Today’s governance goes beyond finances to encompass culture and fairness. In human resources, AI can help detect biases in hiring or promotion processes. For example, it can analyze whether job descriptions are overly “masculine” in tone, deterring female applicants, or detect whether certain groups consistently score below average in performance reviews.

Of course, AI can also replicate existing biases due to imbalanced training data. Amazon once had to completely shut down a recruitment AI system because it favored male candidates. This reminds us that AI’s role in governance must be accompanied by rigorous oversight and continuous review.

The Trust Question: AI Governance Itself Becomes a Core Governance Issue

Once AI enters corporate governance, the biggest challenge is “trust.” Shareholders, employees, and regulators will all ask: Are the algorithms fair? How is the data collected? Can the results be explained?

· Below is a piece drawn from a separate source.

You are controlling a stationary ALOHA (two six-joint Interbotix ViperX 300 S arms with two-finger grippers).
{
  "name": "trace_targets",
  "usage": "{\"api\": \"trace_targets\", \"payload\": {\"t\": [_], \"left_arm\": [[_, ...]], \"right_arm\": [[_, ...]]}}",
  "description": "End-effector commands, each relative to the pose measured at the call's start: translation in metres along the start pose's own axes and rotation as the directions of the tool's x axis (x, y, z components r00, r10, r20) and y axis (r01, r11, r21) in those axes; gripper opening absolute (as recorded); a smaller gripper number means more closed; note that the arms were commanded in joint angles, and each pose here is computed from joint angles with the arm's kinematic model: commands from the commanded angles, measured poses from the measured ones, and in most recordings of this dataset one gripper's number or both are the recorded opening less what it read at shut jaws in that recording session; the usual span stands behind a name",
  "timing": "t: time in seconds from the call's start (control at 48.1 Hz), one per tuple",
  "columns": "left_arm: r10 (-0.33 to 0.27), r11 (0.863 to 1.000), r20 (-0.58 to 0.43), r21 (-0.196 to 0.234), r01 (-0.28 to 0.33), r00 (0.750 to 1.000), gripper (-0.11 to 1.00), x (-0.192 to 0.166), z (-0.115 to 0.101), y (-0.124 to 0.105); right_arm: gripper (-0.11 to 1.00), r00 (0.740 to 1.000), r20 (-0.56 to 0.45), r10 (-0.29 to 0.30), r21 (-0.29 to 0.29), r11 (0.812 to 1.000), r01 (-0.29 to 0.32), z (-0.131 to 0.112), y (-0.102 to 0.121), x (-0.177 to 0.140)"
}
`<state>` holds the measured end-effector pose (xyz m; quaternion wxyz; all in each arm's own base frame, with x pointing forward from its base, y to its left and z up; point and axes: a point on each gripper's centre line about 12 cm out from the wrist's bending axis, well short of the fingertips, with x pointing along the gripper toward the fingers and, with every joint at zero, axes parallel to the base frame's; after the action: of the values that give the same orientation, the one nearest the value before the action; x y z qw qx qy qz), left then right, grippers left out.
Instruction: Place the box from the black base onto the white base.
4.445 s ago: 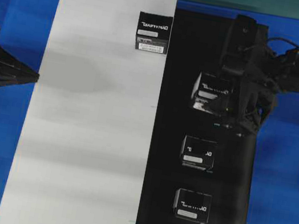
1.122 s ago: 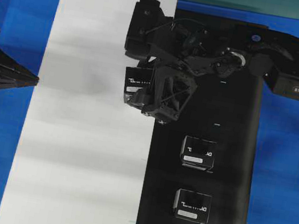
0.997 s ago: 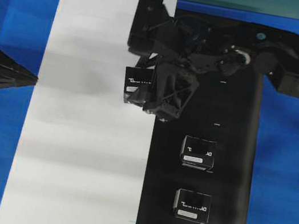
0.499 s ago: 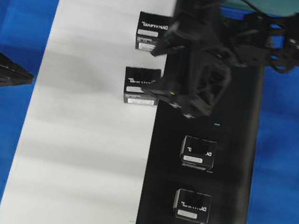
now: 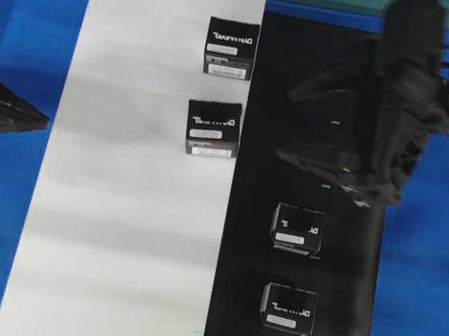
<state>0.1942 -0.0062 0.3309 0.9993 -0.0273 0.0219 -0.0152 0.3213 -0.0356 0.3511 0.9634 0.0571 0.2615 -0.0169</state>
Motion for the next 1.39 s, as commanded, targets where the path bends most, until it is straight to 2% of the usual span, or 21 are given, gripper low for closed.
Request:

As a result, many companies have begun establishing AI ethics committees or internal “AI audit systems” to ensure algorithmic transparency and accountability. The governance of AI itself is gradually becoming a new topic under the “G” in ESG.

In ESG discussions, “G” may rarely be in the spotlight, but it is the foundation that supports both “E” and “S.” The new tools AI brings are injecting fresh momentum into corporate governance through transparency, accountability, and fairness.

Whether it’s board decision-making, compliance monitoring, shareholder communication, risk management, or diversity and inclusion, AI can enhance both efficiency and quality. But the real challenge lies in establishing governance over AI while using it.

Companies that skillfully leverage AI to strengthen governance will stand out in the ESG era — not merely as “compliant,” but as truly “trustworthy.”